To Georgeann, neighbor and friend

Chapter 1
    The morning sun shot shafts of light over the mountains. It picked up the hints of red and gold among the deep green leaves and had them glowing. From somewhere in the woods came a rustling as a rabbit darted back to its burrow, while overhead a bird chirped with an insistent cheerfulness. Clinging to the line of fences along the road were clumps of honeysuckle. The light scent from the few lingering blossoms wafted in the air. In a distant field a farmer and his son harvested the last of the summer hay. The rumble of the baler was steady and distinct.

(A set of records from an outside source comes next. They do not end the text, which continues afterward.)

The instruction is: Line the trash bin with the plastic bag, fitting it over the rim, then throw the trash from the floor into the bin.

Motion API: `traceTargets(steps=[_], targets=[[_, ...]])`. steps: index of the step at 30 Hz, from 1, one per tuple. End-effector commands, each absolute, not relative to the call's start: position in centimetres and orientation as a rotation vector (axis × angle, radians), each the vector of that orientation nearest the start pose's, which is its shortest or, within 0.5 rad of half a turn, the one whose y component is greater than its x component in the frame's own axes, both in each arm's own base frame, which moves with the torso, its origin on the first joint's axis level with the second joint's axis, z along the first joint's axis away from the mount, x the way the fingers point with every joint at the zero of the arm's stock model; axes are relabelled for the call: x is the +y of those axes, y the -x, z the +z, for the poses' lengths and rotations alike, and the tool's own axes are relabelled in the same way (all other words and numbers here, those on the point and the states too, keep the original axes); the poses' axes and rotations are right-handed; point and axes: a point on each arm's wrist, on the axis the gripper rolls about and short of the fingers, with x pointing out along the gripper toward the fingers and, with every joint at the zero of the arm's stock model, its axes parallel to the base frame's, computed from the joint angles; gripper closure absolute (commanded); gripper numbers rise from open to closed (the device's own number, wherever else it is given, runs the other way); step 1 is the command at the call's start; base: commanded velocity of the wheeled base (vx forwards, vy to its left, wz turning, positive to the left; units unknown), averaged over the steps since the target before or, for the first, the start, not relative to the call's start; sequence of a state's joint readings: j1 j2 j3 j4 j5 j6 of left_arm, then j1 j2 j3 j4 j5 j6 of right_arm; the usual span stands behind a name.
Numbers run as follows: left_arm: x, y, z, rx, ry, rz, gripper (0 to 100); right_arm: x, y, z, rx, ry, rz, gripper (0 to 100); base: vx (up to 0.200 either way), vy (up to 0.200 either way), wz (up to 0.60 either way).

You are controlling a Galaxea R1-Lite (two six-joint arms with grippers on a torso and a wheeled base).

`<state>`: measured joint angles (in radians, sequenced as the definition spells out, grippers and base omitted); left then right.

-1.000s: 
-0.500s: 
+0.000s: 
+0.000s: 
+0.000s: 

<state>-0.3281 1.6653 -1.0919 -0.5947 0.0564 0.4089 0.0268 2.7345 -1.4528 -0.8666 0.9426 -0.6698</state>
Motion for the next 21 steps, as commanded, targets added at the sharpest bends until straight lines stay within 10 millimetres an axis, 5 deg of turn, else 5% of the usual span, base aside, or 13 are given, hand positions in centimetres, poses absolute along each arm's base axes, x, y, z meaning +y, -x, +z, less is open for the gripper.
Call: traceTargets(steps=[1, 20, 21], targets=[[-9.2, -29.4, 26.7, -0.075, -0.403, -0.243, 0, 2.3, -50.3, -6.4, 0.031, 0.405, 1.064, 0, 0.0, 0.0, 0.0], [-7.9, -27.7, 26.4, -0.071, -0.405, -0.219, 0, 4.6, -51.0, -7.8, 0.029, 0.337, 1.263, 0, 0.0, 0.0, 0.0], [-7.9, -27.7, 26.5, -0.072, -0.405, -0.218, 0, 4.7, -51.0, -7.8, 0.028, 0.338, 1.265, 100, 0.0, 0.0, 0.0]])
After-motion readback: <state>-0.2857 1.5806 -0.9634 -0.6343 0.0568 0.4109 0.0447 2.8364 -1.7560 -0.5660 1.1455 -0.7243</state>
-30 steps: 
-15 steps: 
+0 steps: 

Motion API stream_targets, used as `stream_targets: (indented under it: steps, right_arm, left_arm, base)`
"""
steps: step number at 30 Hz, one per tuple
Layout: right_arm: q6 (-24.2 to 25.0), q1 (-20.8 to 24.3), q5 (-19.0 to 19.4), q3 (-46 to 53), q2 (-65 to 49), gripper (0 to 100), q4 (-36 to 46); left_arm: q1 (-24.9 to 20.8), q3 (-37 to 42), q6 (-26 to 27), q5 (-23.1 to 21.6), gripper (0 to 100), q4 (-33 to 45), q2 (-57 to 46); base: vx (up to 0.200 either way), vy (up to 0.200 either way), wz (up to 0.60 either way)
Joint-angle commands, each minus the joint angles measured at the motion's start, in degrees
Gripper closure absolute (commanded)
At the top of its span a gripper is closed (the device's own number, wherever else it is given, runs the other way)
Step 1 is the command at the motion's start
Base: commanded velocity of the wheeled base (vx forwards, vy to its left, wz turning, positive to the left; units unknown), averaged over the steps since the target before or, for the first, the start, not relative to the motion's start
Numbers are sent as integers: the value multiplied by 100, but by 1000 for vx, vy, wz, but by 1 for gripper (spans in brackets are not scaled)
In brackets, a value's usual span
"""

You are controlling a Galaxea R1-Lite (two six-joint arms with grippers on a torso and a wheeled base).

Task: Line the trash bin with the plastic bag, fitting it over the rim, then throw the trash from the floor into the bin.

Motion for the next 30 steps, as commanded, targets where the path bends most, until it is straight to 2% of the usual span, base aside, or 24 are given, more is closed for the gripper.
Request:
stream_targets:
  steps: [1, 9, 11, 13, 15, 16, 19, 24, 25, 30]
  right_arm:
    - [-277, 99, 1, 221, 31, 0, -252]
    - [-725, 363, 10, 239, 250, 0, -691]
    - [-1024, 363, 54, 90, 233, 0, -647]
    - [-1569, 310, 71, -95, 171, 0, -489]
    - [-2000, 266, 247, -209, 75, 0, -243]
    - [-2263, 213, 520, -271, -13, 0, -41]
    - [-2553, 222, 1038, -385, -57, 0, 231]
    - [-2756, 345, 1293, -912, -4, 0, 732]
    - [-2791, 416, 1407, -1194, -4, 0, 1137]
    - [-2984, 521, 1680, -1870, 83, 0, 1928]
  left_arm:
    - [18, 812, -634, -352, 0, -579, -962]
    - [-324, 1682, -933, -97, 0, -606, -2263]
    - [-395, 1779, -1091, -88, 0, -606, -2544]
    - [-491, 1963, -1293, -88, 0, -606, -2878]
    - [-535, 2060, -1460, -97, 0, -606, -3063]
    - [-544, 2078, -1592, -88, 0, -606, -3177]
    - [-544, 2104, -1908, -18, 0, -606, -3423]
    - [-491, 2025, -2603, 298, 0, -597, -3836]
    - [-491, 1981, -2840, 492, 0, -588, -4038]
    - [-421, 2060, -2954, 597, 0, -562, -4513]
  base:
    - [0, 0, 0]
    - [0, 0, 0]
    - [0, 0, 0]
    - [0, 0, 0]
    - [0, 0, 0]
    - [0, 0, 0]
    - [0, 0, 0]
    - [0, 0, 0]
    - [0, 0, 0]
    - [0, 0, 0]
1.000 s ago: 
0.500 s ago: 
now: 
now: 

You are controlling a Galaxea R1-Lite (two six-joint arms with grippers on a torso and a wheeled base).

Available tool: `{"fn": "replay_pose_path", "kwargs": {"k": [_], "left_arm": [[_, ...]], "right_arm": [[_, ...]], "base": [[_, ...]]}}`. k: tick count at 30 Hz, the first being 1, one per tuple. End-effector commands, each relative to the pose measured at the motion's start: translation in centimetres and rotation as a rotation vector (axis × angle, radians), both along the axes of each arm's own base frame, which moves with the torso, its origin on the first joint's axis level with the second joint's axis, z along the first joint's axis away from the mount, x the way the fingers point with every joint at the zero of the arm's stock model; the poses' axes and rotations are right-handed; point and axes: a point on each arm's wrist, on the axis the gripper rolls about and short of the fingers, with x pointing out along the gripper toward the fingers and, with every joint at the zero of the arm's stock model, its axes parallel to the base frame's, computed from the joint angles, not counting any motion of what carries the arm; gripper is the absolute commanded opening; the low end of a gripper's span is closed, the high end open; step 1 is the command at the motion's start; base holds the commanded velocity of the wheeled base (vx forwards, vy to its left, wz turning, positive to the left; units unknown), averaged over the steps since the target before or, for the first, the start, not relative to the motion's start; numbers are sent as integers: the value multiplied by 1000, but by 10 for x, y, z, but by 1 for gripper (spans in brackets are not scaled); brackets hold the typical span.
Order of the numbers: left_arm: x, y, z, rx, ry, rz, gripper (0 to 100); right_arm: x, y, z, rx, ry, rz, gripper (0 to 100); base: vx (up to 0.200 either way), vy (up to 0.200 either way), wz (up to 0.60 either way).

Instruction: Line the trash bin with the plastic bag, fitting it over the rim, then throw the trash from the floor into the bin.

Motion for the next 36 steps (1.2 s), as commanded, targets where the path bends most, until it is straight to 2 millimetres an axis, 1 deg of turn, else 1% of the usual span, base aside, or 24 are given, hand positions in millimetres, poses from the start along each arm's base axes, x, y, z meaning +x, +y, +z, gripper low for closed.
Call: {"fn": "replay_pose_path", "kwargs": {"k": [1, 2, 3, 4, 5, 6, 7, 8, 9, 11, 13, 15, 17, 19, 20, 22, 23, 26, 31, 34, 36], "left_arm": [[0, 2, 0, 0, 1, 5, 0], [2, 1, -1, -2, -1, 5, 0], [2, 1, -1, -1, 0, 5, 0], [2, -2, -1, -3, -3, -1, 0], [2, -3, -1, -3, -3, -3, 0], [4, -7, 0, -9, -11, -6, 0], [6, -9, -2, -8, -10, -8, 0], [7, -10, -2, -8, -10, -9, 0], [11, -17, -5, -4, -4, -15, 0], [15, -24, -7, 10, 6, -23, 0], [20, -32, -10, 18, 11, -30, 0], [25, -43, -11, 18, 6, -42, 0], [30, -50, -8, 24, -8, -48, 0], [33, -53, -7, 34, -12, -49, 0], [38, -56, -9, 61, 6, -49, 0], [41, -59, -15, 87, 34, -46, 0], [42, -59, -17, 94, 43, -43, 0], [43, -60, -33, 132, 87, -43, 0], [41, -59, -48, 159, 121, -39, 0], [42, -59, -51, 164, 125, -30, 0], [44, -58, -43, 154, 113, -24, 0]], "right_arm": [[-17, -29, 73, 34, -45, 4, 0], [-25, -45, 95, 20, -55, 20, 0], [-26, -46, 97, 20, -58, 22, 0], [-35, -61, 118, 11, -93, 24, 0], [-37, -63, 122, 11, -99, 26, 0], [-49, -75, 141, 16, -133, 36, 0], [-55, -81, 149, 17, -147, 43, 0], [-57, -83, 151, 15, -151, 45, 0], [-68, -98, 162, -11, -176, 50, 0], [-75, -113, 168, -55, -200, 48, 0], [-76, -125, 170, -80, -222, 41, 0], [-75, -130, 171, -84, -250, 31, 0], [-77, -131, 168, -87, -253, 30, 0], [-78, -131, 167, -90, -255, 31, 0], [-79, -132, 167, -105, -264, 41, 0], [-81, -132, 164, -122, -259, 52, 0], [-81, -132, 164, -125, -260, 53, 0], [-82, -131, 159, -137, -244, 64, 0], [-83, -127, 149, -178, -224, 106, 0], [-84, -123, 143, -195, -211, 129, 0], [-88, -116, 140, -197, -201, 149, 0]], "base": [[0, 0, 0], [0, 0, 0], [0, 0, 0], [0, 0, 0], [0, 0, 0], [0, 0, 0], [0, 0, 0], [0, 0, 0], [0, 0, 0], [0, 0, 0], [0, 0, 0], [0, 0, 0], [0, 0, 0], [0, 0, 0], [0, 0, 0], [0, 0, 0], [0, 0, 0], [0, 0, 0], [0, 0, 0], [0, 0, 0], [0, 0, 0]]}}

    Over the mile trek to town only one car passed. Its driver lifted his hand in a salute. Shane waved back. It was good to be home.
    Walking on the grassy shoulder of the road, she plucked a blossom of honeysuckle and, as she had as a child, drew in the fleetingly sweet aroma. When she crushed the flower between her fingers, its fragrance briefly intensified. It was a scent she associated with summer, like barbecue smoke and new grass. But this was summer’s end.
    Shane looked forward to fall eagerly, when the mountains would be at their best. Then the colors were breathtaking, and the air was clean and crisp. When the wind came, the world would be full of sound and flying leaves. It was the time of woodsmoke and fallen acorns.
    Curiously, she felt as though she’d never been away. She might still have been twenty-one, walking from her grandmother’s to Sharpsburg to buy a gallon of milk or a loaf of bread. The busy Baltimore streets, the sidewalks and crowds of the last four years might have been a dream. She might never have spent those four years teaching in an inner-city school, correcting exams and attending faculty meetings.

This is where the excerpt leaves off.